* _Exercise prompt_
Please output every line of the material as it stands, without the pictures.

=====

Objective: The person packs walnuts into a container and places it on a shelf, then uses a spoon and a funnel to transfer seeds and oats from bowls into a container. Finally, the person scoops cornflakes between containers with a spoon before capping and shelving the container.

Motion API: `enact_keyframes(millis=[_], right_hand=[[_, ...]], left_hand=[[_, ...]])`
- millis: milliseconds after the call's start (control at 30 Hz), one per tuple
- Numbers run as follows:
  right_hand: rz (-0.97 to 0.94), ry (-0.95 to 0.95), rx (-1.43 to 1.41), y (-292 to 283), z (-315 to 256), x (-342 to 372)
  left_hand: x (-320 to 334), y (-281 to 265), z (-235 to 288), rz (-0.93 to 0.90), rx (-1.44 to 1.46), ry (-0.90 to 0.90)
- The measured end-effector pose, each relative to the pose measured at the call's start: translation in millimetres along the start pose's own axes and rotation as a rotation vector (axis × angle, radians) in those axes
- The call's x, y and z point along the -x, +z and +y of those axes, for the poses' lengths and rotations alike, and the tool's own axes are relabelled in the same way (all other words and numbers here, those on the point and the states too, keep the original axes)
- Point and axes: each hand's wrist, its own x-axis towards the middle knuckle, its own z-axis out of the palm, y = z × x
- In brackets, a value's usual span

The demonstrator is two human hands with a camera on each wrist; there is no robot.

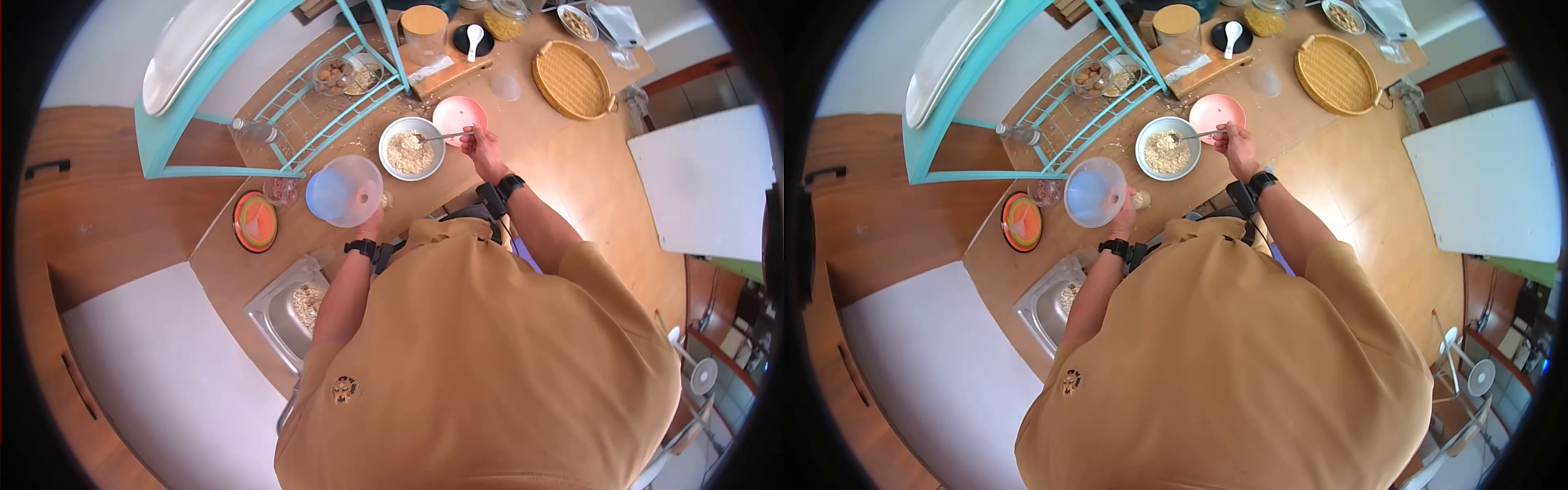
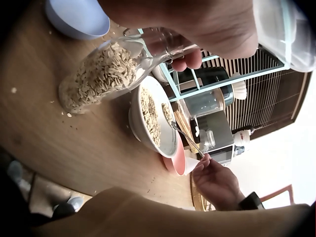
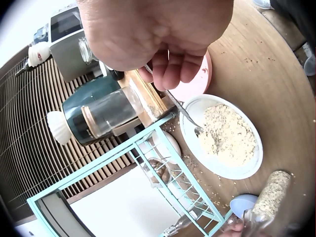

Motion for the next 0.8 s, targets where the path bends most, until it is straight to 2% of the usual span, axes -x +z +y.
enact_keyframes(millis=[33,167,233,267,333,467,533,567,633,733,800], right_hand=[[-0.021,0.004,-0.013,1.3,-4.9,1.4],[-0.076,-0.033,-0.036,10.0,-23.9,6.8],[-0.115,-0.068,-0.069,18.0,-39.1,13.9],[-0.128,-0.065,-0.056,23.2,-48.3,17.9],[-0.183,-0.124,-0.105,35.6,-65.9,26.8],[-0.277,-0.160,-0.131,66.0,-105.2,52.1],[-0.300,-0.151,-0.126,87.0,-120.7,68.9],[-0.309,-0.149,-0.109,97.1,-126.2,76.8],[-0.325,-0.144,-0.088,113.2,-129.4,89.0],[-0.382,-0.173,0.017,132.0,-123.2,103.6],[-0.369,-0.284,0.299,142.4,-116.7,112.2]], left_hand=[[1.0,2.0,-1.9,0.024,0.017,0.042],[3.7,4.2,-4.5,0.025,0.031,0.005],[3.8,8.0,-13.2,0.105,-0.199,0.248],[4.5,8.5,-14.6,0.121,-0.197,0.239],[5.4,6.8,-10.3,0.019,-0.078,0.115],[5.6,4.9,-6.7,-0.023,-0.067,0.054],[3.2,0.6,2.7,-0.092,0.111,-0.015],[2.3,1.6,5.5,-0.080,0.111,-0.024],[1.2,5.8,5.6,0.054,0.127,0.113],[2.8,5.9,4.8,0.068,0.109,0.091],[3.8,5.4,4.6,0.070,0.089,0.075]])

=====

* _Answer for this exercise_
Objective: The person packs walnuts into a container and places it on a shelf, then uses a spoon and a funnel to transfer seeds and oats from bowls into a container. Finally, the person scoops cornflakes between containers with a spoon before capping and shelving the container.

Motion API: `enact_keyframes(millis=[_], right_hand=[[_, ...]], left_hand=[[_, ...]])`
- millis: milliseconds after the call's start (control at 30 Hz), one per tuple
- Numbers run as follows:
  right_hand: rz (-0.97 to 0.94), ry (-0.95 to 0.95), rx (-1.43 to 1.41), y (-292 to 283), z (-315 to 256), x (-342 to 372)
  left_hand: x (-320 to 334), y (-281 to 265), z (-235 to 288), rz (-0.93 to 0.90), rx (-1.44 to 1.46), ry (-0.90 to 0.90)
- The measured end-effector pose, each relative to the pose measured at the call's start: translation in millimetres along the start pose's own axes and rotation as a rotation vector (axis × angle, radians) in those axes
- The call's x, y and z point along the -x, +z and +y of those axes, for the poses' lengths and rotations alike, and the tool's own axes are relabelled in the same way (all other words and numbers here, those on the point and the states too, keep the original axes)
- Point and axes: each hand's wrist, its own x-axis towards the middle knuckle, its own z-axis out of the palm, y = z × x
- In brackets, a value's usual span

The demonstrator is two human hands with a camera on each wrist; there is no robot.


Motion for the next 0.8 s, targets where the path bends most, until it is straight to 2% of the usual span, axes -x +z +y.
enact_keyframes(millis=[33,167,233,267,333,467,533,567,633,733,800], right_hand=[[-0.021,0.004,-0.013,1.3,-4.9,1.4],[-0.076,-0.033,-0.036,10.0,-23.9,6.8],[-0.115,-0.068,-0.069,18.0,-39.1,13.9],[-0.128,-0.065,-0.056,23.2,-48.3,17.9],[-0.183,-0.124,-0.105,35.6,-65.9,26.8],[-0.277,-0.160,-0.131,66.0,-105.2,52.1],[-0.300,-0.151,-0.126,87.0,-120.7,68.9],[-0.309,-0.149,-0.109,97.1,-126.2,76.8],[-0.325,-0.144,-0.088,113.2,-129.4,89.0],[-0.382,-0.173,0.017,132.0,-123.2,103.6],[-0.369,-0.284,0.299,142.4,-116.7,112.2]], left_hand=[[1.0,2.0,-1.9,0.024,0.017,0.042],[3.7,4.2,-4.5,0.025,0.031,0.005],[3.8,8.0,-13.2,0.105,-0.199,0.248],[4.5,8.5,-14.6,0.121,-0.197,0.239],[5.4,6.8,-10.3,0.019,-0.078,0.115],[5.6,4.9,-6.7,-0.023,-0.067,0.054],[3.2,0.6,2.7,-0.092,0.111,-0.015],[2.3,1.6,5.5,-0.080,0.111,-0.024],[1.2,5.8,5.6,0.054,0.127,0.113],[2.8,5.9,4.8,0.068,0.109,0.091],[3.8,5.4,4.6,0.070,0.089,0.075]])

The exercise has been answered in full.